Susan Calman isn't the first standup to tell a coming-out story. But civil partnership anecdotes are a new addition to comedy's arsenal – and should prove a potent one, if Calman is any guide. Marriage (almost, if not quite) provides a peg for this effective set, in which the Scottish standup takes her own foibles as the subject. They're not specifically lesbian foibles: we've all got eccentricities a bit like hers. Which is her point, in a suddenly emotional ending that's somewhat out of kilter with the perky autobiographical shtick that's gone before.
The show's cracking start gives no indication of the seriousness to come. Calman describes selecting her John Lewis wedding list with her social-climbing mother in tow; then explains why walking down the aisle to the Proclaimers was forbidden – whereas Darth Vader's Death March was deemed perfectly acceptable.
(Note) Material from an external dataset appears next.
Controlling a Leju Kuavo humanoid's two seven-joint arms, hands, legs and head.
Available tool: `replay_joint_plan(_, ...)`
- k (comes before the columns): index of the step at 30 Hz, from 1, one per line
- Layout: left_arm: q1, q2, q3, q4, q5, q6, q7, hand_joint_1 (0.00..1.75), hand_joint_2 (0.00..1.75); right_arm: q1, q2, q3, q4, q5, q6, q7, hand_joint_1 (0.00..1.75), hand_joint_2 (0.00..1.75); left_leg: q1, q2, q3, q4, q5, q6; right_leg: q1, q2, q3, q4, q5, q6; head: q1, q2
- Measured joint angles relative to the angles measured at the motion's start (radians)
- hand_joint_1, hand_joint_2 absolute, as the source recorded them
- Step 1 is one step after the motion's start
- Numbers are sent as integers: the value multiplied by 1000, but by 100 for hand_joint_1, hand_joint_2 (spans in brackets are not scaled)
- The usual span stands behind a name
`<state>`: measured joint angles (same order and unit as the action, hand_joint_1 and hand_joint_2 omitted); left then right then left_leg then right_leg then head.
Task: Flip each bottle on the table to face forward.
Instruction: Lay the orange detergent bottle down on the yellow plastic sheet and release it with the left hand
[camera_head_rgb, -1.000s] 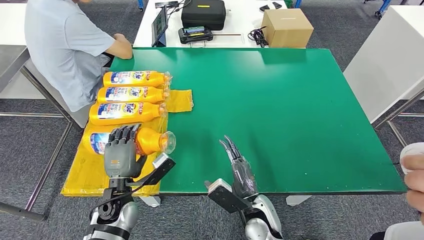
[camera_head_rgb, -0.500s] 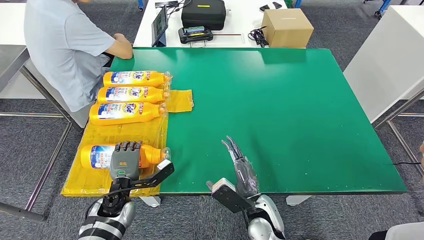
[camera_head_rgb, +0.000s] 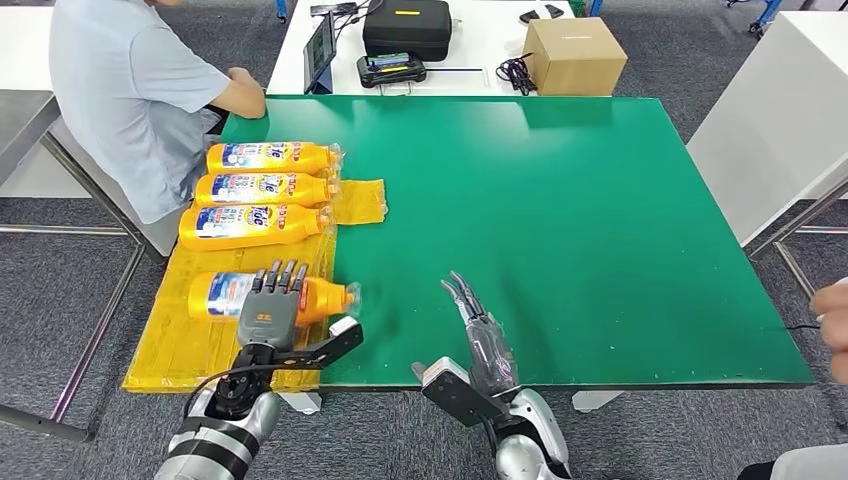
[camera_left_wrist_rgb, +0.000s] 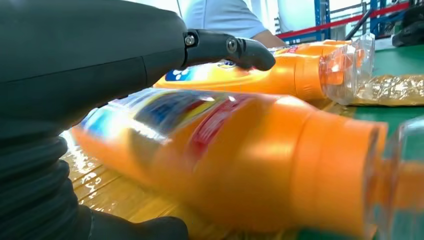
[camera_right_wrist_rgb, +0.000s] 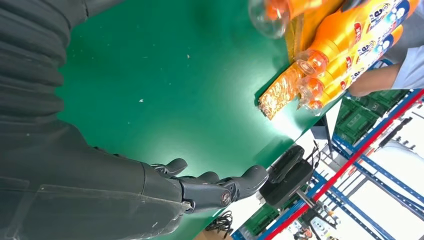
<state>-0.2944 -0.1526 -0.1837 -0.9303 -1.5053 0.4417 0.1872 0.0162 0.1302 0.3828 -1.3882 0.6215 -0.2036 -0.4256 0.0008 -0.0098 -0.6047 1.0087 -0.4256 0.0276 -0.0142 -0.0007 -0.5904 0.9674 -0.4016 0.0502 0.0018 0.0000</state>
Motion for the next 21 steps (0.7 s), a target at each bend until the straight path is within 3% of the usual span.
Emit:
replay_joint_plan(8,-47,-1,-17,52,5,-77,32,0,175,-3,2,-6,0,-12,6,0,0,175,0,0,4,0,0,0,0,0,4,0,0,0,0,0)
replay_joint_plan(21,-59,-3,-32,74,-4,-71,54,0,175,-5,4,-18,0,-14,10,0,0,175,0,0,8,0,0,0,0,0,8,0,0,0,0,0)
The rest of the show is structured around Calman's nine Reasons Why No One Should Marry Me – most of which are tenuous excuses for self-reflexive comedy. Calman is a bit too insistent on her own wackiness, and uses a tired "mad cat lady" stereotype to establish it. And some of her routines are weaker than others. The dialogue she's cut and spliced between herself and her beloved DCI Jane Tennison (from TV's Prime Suspect) is funnier in conception than execution. But the story of her tweeds fad culminates in a terrific "reverse fox hunt" image on the mean streets of Glasgow. She ends with a plea for gay rights and equal marriage, the tearfulness of which seems incongruous, but whose validity – the more so after an hour in Calman's company – is screamingly obvious.